À 67 ans, Dr Éric Poirier est un médecin de famille de Sept-Îles à l’aube de la retraite. La rencontre que j’ai eue avec lui a donc permis de mettre en lumière les évènements marquants de sa carrière, dont sa pratique dans la communauté Innu de Uashat-Mak-Maliotenam.
La pratique de soins dans une communauté autochtone dans la réserve Innu de Uashat Mak Mani-Utenam lui a beaucoup apporté. Pour paraphraser un anthropologue qui a beaucoup étudié cette culture : « …avec les Innus, on récolte toujours plus que ce que l’on donne…. Ça s’est avéré complètement vrai dans mon expérience et ce n’est pas par hasard que je termine ma carrière médicale auprès de ces gens : quelle belle fin… ».
D’abord, Dr Poirier a été attiré par la médecine de famille grâce à sa grande diversité de pratique. Il était intéressé par le fait que l’on puisse traiter des personnes de tout âge, que l’on puisse toucher à toutes les spécialités médicales et que le lieu de pratique soit variable (pratique hospitalière, GMF, cabinet privé, soins à domicile…). Par-dessus tout, ce qui importait le plus pour lui, c’était la relation privilégiée qu’il pouvait entretenir avec les patients et leurs familles.
En parlant de diversité de pratique, Dr Poirier s’y connait bien. En effet, au début de sa carrière, sa pratique était majoritairement en milieu hospitalier. Il a donc exercé à l’urgence, en hospitalisation, aux soins intensifs et en soins de bureau. À partir de 2006, il a quitté le milieu hospitalier pour se concentrer sur une pratique en bureau privé dans deux établissements, dont le Centre de Santé de Malioténam, qui se situe à environ 15 km de Sept-Îles.
En parallèle, depuis 2006, il est examinateur pour l’examen de français écrit du Collège des Médecins de Famille du Canada, un examen obligatoire en vue de l’obtention du permis de pratique au Canada pour les finissants en médecine de famille. Cet aspect de sa pratique lui a donc permis de conserver ses connaissances, particulièrement concernant les avancées de la médecine.
Sa pratique en milieu autochtone, à raison de deux demi-journées par semaine, a été offerte à la population Innu par le Conseil de Bande dans le but d’éviter des contraintes de transports pour les patients plus âgés et pour dépanner sur place, dans la communauté, les patients les plus vulnérables sans médecins de famille. Le Conseil de Bande lui a offert cette possibilité de pratique puisqu’il suivait déjà plusieurs patients et avait plusieurs amis dans la communauté.
J’étais alors très curieuse de connaitre les défis et les particularités reliées à cette clientèle.
Selon Dr Poirier, d’un point de vue strictement médical, la pratique en milieu autochtone a peu de différence par rapport à celle en milieu non-autochtone puisque les algorithmes demeurent toujours les mêmes. Par contre, certaines pathologies rarissimes y sont rencontrées plus fréquemment. Par exemple, au fil des années, conjointement avec les experts en Santé Publique, il a été impliqué à trois reprises dans des éclosions de tuberculose dans la communauté.

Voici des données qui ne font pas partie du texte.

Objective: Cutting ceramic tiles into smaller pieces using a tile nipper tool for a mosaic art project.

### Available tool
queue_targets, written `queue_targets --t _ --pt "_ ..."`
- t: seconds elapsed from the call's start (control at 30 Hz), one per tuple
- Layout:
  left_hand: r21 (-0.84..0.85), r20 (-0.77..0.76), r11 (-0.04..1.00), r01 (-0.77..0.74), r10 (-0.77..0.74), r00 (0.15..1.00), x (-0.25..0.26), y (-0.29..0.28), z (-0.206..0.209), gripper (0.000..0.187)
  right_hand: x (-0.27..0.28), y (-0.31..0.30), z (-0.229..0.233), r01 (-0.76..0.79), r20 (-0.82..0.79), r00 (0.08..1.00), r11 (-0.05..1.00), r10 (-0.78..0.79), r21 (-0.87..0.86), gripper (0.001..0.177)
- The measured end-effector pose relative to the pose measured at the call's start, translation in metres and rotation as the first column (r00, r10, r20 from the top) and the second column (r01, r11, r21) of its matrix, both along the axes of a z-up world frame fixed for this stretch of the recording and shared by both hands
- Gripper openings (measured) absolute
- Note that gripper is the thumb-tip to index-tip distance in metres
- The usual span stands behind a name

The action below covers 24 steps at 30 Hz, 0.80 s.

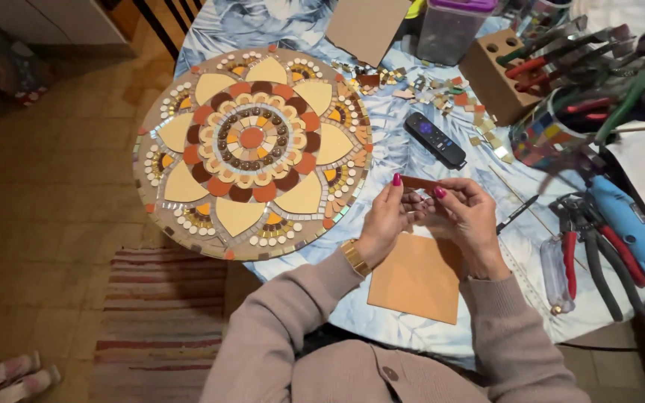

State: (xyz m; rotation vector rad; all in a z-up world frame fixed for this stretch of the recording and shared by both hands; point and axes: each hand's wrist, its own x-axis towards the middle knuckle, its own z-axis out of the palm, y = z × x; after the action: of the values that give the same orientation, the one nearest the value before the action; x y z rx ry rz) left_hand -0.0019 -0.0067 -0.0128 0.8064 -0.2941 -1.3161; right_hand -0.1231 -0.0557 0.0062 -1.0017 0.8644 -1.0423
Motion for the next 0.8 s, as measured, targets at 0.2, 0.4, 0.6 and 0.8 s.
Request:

Il a aussi mentionné que beaucoup de ses patients avaient connu l’époque des pensionnats, ce qui a eu pour effet de les priver de leur mode de vie traditionnelle et de leur culture. La plupart d’entre eux ont donc connu l’enfer de ces tristement célèbres institutions, victimes pendant des années d’isolement, d’acculturation et d’abus psychologiques, physiques et sexuels. Les séquelles de cette épouvantable période sont omniprésentes dans la communauté, selon Dr Poirier.
Toutefois, malgré ce lourd passé, les Innus n’ont rien perdu de leur sagesse, de leur bonne humeur contagieuse, de leur positivité et de leur sens familial, des valeurs qui ont rejoint Dr Poirier. D’ailleurs, sa relation avec les Innus de Malioténam dure depuis près de quarante ans. On dit souvent à la blague qu’il a été adopté par ces gens : lui, sa conjointe, leurs enfants et petits- enfants. Leurs valeurs individuelles et familiales sont une source d’inspiration et un exemple pour lui. Leur culture très ancienne et très riche ainsi que leur connaissance du territoire sont remarquables : Dr Poirier souligne qu’il croit avoir été soigné par eux, beaucoup plus que l’inverse.
À la fin de sa carrière, il peut affirmer, en toute connaissance de cause, que la médecine de famille lui a permis de s’épanouir, autant en tant que médecin qu’en tant qu’individu. Il espère que l’image du médecin de famille ne soit pas modifiée à la baisse, puisque cette profession, qui lui était très exigeante, lui a été aussi extrêmement gratifiante. Il conseille aux futurs médecins de s’investir complètement s’ils veulent s’épanouir dans cette profession, car elle est toujours en mouvement.